> [RECORDED DATA]
------------------------------------------------------------------------

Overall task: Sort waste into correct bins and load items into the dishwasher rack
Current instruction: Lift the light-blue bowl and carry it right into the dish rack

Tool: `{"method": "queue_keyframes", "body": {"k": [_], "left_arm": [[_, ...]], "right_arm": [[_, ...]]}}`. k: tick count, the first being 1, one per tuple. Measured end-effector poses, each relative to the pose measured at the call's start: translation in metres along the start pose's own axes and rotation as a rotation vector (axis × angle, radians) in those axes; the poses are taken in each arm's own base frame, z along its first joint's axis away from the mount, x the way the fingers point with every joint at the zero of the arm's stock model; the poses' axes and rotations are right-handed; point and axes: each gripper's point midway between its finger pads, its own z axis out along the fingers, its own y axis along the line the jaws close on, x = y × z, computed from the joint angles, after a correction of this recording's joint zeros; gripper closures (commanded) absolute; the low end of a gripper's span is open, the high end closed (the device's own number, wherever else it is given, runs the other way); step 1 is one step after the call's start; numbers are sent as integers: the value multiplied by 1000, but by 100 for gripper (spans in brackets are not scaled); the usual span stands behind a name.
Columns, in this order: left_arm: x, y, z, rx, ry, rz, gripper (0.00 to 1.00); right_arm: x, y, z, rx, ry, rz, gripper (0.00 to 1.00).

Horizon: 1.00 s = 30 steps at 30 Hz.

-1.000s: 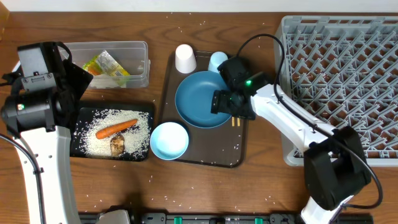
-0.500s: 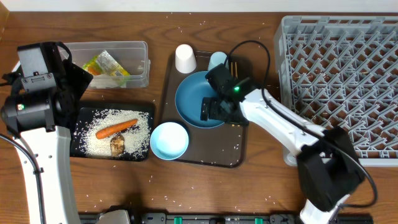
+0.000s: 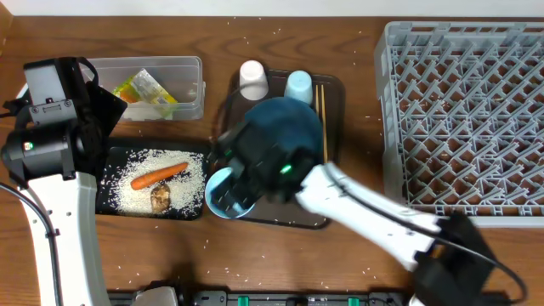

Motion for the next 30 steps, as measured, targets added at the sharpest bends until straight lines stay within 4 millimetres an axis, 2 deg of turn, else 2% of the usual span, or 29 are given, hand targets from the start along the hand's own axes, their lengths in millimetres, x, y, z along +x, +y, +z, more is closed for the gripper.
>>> {"method": "queue_keyframes", "body": {"k": [1,3,6,13,18,21,24,30], "left_arm": [[0,0,0,0,0,0,2],[0,0,0,0,0,0,2],[0,0,0,0,0,0,2],[0,0,0,0,0,0,2],[0,0,0,0,0,0,2],[0,0,0,0,0,0,2],[0,0,0,0,0,0,2],[0,0,0,0,0,0,2]], "right_arm": [[5,5,11,-2,19,-35,22],[17,15,31,2,60,-92,31],[31,21,49,23,104,-145,27],[36,14,54,64,120,-170,31],[51,7,75,78,176,-174,32],[57,9,85,76,193,-183,37],[56,15,88,66,183,-200,46],[57,18,88,67,183,-213,75]]}}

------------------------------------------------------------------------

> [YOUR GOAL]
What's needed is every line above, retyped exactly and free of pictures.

> [THE COMPLETED TASK]
Overall task: Sort waste into correct bins and load items into the dishwasher rack
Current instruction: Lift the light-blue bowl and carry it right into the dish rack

Tool: `{"method": "queue_keyframes", "body": {"k": [_], "left_arm": [[_, ...]], "right_arm": [[_, ...]]}}`. k: tick count, the first being 1, one per tuple. Measured end-effector poses, each relative to the pose measured at the call's start: translation in metres along the start pose's own axes and rotation as a rotation vector (axis × angle, radians) in those axes; the poses are taken in each arm's own base frame, z along its first joint's axis away from the mount, x the way the fingers point with every joint at the zero of the arm's stock model; the poses' axes and rotations are right-handed; point and axes: each gripper's point midway between its finger pads, its own z axis out along the fingers, its own y axis along the line the jaws close on, x = y × z, computed from the joint angles, after a correction of this recording's joint zeros; gripper closures (commanded) absolute; the low end of a gripper's span is open, the high end closed (the device's own number, wherever else it is given, runs the other way); step 1 is one step after the call's start; numbers are sent as integers: the value multiplied by 1000, but by 100 for gripper (spans in brackets are not scaled); the usual span stands behind a name.
Columns, in this order: left_arm: x, y, z, rx, ry, rz, gripper (0.00 to 1.00); right_arm: x, y, z, rx, ry, rz, gripper (0.00 to 1.00).

Horizon: 1.00 s = 30 steps at 30 Hz.

-1.000s: 
-0.500s: 
+0.000s: 

Motion for the next 30 steps, as measured, targets added at the sharpest bends until straight lines stay within 4 millimetres an axis, 2 deg of turn, else 2% of the usual span, or 29 are given, hand targets from the start along the hand's own axes, their lengths in millimetres, x, y, z along +x, +y, +z, more is closed for the gripper.
>>> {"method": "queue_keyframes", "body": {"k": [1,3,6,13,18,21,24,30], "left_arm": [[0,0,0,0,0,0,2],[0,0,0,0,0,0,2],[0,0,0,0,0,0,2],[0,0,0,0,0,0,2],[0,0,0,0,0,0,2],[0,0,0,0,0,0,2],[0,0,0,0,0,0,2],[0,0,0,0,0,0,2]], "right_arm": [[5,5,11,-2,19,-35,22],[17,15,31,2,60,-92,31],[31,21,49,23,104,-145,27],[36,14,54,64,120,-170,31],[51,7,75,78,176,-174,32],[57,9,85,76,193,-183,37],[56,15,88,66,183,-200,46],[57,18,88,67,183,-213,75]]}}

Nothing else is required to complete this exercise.